Je n'arrive pas à croire que ça soit à Thaïs qu'il fasse un si grand éloge, laissant Fern écouter cela :

-Je n'ai jamais vu quiconque de plus vivant que toi. T'as pris la vie et tu lui as fichue une grosse claque en pleine gueule.

Thaïs le remercie à voix basse mais il est déjà passé au tour de Fern. Il la regarde comme si elle venait de lui offrir le monde :

-Fern...toi, je ne t'aime pas.

Je jette des coups d'œil à droite et à gauche, histoire de vérifier que je ne suis pas le seul à être complètement paumé. Hailey et Thaïs font les yeux ronds et Fern baisse le regard. Personne ne comprend ce qu'il se passe et aucun moyen de deviner ce qui traverse la tête d'Elik en cet instant :

-Je t'idolâtre, poursuit-il alors, je t'admire, je t'adore, je... bon ok, je t'aime aussi, c'était juste pour rajouter un peu de suspens. Et aussi parce que je t'aime d'une façon bien différente des autres.

Il a un petit rire en voyant qu'elle reprend son souffle. Elle a eu peur de se faire blâmer :

-Je t'aime, Fern. Alors non, je ne t'aime pas au point de t'épouser sur le champ et de te promettre l'éternité. Je t'aime à ma façon. Je t'aime avec mon cœur cabossé et ma tête pleine de maux. Je t'aime comme on aime la pluie en été et comme on aime le soleil en hiver. Je t'aime comme on aime un rêve après une longue journée. Je t'aime comme on aime les étoiles, les levés et couchés de soleil... je t'aime comme on aime tout ce qui est naturel, spontané et époustouflant.

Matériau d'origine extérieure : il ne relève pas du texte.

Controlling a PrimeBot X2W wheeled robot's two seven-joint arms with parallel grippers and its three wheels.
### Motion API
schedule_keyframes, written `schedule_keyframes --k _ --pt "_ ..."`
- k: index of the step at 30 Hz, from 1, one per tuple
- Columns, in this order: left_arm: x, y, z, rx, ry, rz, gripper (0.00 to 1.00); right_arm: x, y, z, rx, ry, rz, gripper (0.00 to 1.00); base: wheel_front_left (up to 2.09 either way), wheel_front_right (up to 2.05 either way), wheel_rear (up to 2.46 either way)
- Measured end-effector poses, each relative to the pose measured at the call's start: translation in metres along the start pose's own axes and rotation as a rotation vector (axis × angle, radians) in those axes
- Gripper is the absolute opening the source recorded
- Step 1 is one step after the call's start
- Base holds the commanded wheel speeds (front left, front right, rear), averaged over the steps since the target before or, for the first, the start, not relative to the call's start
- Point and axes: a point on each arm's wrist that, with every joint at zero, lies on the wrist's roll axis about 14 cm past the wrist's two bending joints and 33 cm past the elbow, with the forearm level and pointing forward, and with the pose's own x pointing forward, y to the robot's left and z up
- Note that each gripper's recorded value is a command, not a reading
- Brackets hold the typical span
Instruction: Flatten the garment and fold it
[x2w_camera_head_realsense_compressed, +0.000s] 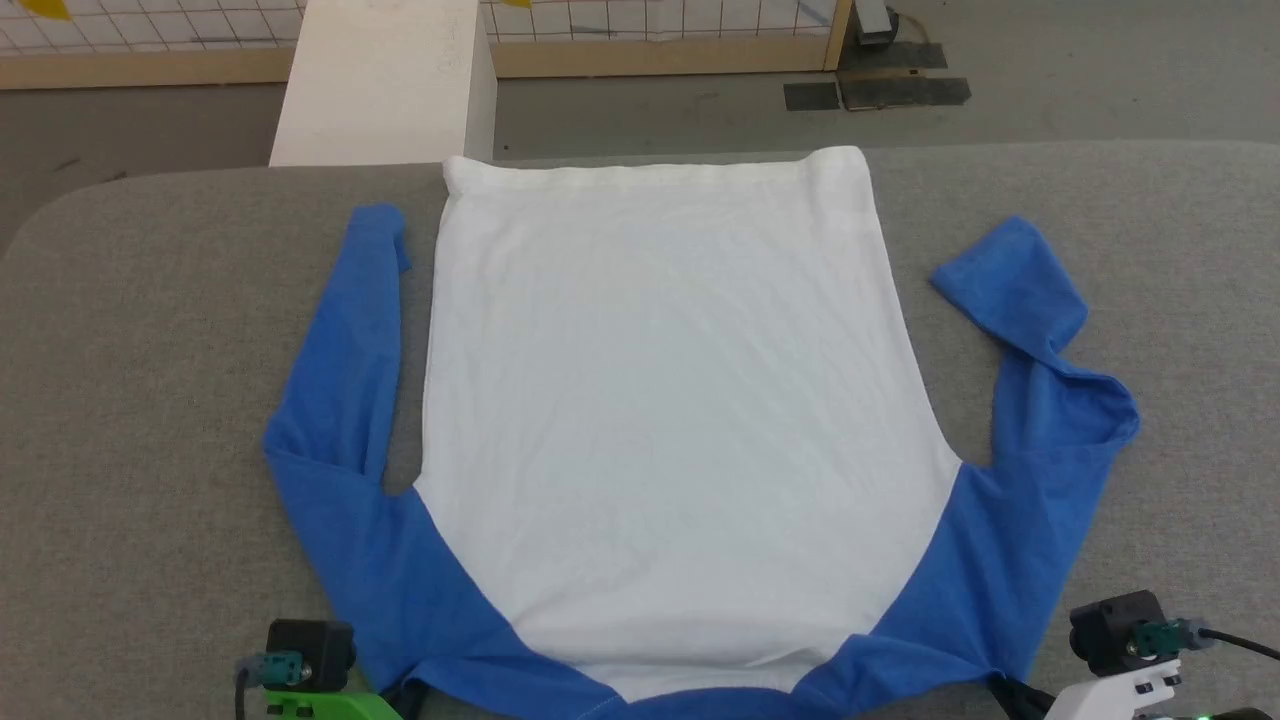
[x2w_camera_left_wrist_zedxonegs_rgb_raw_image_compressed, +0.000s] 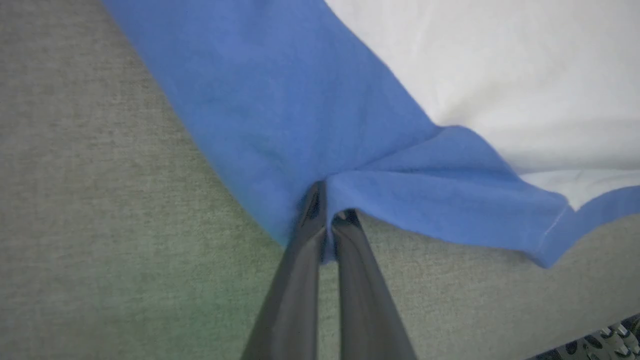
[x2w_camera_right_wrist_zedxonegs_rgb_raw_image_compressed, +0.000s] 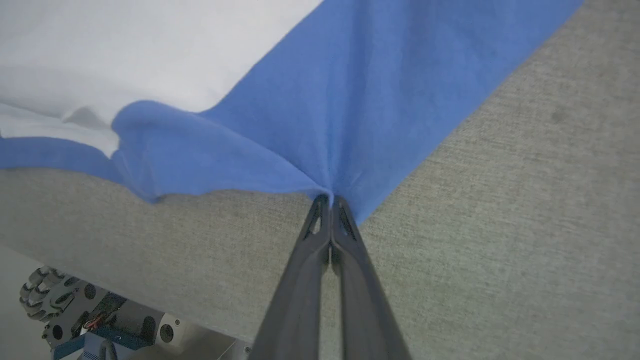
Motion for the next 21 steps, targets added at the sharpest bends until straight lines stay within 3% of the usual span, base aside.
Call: schedule_keyframes --k 9,18,19,20,21 --pt "-0.005 0.002 0.007 -0.011 -0.054 0.005 0.00 -0.013 -0.013 0.016 0.038 -0.089 -0.050 0.00 0.00 0.00 0.00" --pt "-0.011 0.002 -0.010 -0.055 -0.006 0.002 0.00 -0.017 -0.011 -0.005 0.082 -0.015 -0.058 0.00 0.00 0.00 0.00" --pt "-0.011 0.002 -0.011 -0.057 -0.006 0.003 0.94 -0.016 -0.011 -0.006 0.089 -0.019 -0.060 0.16 0.00 0.00 0.00" --pt "-0.010 0.002 -0.011 -0.062 -0.013 0.005 1.00 -0.014 -0.011 -0.008 0.095 -0.016 -0.059 0.41 0.00 0.00 0.00" --pt "-0.010 0.002 -0.011 -0.064 -0.014 0.005 1.00 -0.012 -0.010 -0.011 0.097 -0.010 -0.057 1.00 0.00 0.00 0.00"
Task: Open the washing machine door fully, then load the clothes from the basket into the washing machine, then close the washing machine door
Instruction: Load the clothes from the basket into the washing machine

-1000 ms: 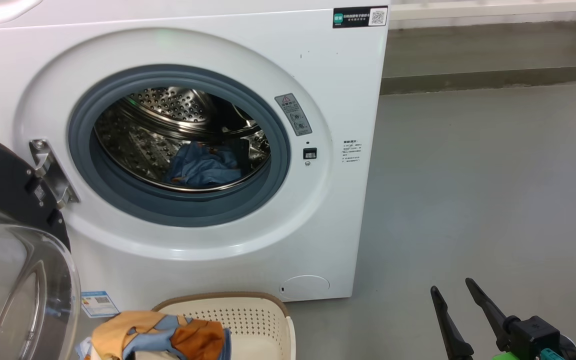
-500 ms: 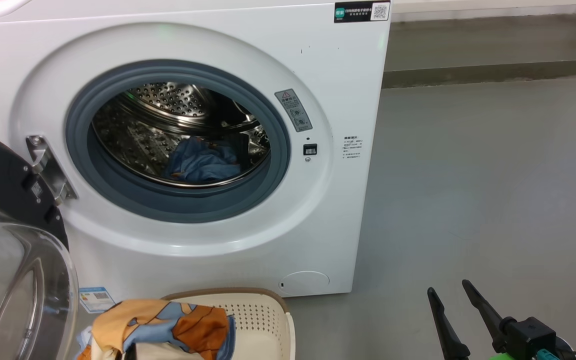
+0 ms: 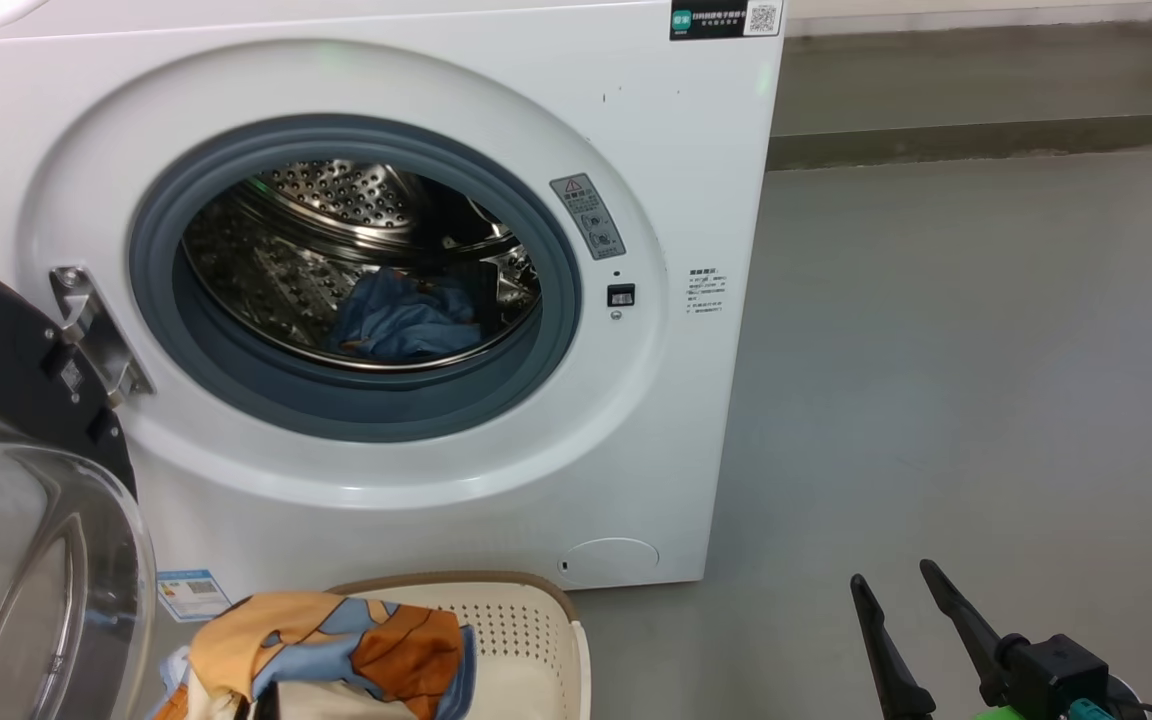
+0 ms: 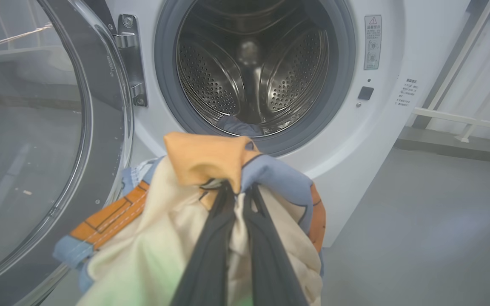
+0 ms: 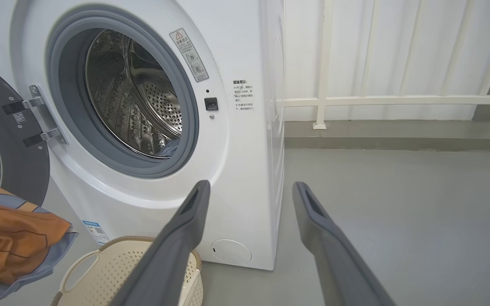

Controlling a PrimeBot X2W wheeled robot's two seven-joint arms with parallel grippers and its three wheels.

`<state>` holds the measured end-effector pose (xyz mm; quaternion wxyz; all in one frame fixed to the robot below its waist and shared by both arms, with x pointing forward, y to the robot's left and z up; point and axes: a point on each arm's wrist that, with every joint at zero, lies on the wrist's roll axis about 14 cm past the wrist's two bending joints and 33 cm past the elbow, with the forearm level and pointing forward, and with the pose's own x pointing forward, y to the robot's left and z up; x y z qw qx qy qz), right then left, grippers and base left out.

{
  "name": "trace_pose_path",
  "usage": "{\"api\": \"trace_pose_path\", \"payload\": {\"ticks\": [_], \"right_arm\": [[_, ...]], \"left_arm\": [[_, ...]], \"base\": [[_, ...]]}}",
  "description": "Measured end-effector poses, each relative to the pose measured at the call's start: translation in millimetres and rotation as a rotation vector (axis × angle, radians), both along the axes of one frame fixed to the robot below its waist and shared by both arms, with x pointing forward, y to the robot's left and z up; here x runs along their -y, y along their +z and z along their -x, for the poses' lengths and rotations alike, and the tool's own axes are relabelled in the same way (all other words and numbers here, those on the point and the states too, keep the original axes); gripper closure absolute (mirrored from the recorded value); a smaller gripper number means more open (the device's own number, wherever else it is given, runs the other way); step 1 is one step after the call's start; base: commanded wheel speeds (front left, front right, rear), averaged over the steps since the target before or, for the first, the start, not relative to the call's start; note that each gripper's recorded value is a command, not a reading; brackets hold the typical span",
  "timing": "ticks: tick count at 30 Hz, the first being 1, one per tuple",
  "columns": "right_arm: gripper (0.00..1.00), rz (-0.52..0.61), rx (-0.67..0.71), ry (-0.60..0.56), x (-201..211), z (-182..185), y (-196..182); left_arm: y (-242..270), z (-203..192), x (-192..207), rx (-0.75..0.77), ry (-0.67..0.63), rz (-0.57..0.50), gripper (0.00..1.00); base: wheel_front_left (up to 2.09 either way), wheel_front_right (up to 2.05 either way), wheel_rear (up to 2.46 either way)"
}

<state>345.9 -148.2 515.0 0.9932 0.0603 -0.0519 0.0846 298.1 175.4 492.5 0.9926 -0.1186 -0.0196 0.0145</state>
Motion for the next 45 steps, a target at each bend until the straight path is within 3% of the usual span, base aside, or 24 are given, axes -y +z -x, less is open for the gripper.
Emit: {"api": "trace_pose_path", "payload": {"ticks": [14, 23, 38, 45], "right_arm": [[0.0, -0.008, -0.019, -0.012, 2.1, -0.8, -5.9], [0.0, -0.016, -0.034, -0.053, 13.3, 2.8, -10.7], [0.0, -0.066, -0.012, -0.107, 24.5, 12.2, -1.8], [0.0, -0.083, -0.004, -0.146, 35.1, 13.9, 2.2]], "left_arm": [[-8.1, -6.2, 9.6, -0.029, -0.034, 0.008, 1.0], [-8.8, -34.2, 25.0, -0.031, -0.095, 0.033, 1.0], [12.0, -123.8, 47.7, 0.023, -0.152, 0.04, 1.0], [21.1, -180.4, 34.7, 0.038, -0.119, 0.025, 1.0]], "base": [[0.0, 0.0, 0.0], [0.0, 0.0, 0.0], [0.0, 0.0, 0.0], [0.0, 0.0, 0.0]]}}
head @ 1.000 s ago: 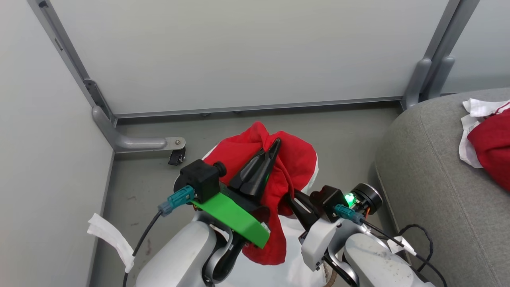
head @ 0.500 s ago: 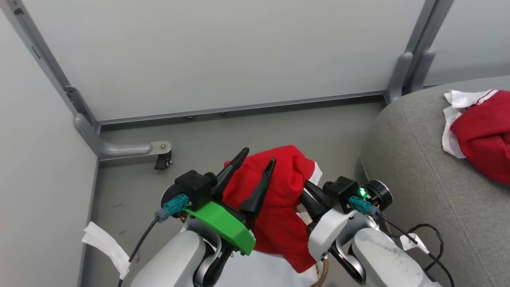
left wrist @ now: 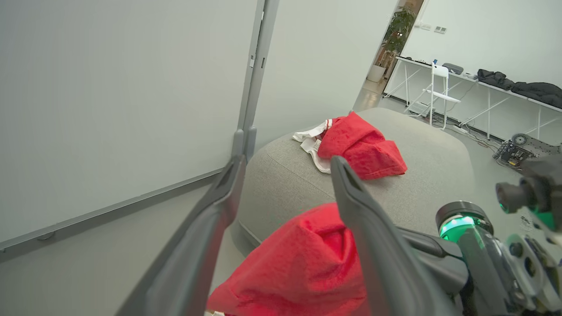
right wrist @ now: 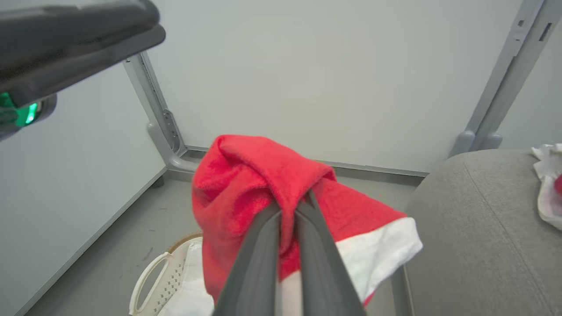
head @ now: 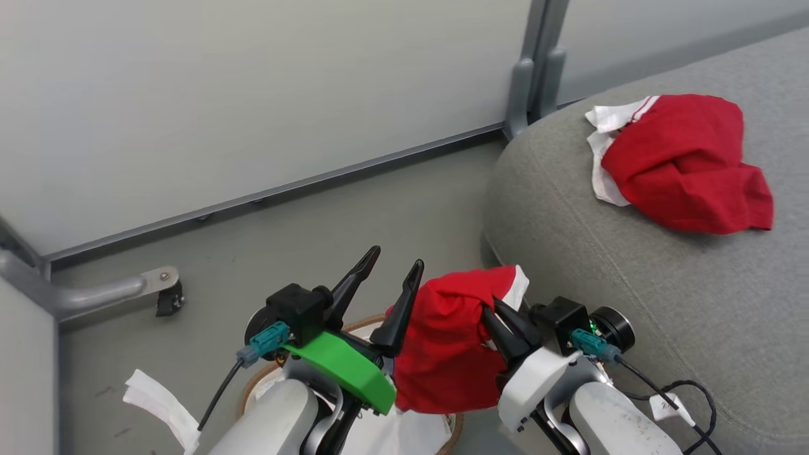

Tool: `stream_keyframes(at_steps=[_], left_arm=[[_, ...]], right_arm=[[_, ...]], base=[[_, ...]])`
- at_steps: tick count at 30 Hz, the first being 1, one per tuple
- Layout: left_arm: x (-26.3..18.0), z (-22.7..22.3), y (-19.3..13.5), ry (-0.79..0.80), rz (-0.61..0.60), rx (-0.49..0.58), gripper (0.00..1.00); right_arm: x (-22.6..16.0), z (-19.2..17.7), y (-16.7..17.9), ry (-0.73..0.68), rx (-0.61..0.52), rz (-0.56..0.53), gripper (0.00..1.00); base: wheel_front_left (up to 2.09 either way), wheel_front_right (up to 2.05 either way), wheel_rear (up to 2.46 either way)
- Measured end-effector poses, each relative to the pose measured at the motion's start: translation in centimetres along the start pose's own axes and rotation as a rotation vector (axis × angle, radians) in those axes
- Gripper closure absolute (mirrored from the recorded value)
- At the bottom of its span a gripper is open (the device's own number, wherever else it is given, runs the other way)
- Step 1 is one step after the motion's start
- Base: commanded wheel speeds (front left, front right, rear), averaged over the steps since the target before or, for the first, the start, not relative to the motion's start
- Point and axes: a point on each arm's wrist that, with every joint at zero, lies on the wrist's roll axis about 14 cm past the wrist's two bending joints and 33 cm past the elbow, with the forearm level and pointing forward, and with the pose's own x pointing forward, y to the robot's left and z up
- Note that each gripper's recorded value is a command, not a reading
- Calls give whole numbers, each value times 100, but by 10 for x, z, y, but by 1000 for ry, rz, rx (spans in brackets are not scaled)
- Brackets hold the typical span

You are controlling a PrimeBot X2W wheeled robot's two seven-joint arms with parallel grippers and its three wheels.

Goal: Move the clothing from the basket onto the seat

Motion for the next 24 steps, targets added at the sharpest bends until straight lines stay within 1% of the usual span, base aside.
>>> stream_keyframes(at_steps=[4, 16, 21, 24], left_arm=[[13, -9, -16, 23, -62, -12, 0], [41, -43, -75, 108, -265, -55, 0], [47, -53, -81, 132, -301, -73, 0], [48, -58, -77, 142, -306, -81, 0]], right_arm=[[-18, 1, -20, -6, -3, -76, 100], [-72, 26, -82, -76, -38, -316, 100], [-82, 32, -100, -85, -63, -382, 100], [-78, 46, -114, -105, -122, -401, 100]], base=[[0, 0, 0], [0, 0, 0], [0, 0, 0], [0, 0, 0]])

Fern porte une main à son cœur, les larmes lui dégoulinants sur le visage :

-Je t'aime comme... je t'aime comme on aime le soleil : à distance, sans trop s'en approcher, sans trop oser le regarder.

Et il retourne s'assoir, l'air de rien. Comme s'il ne venait pas de nous déchirer le cœur, à tous, sans exception.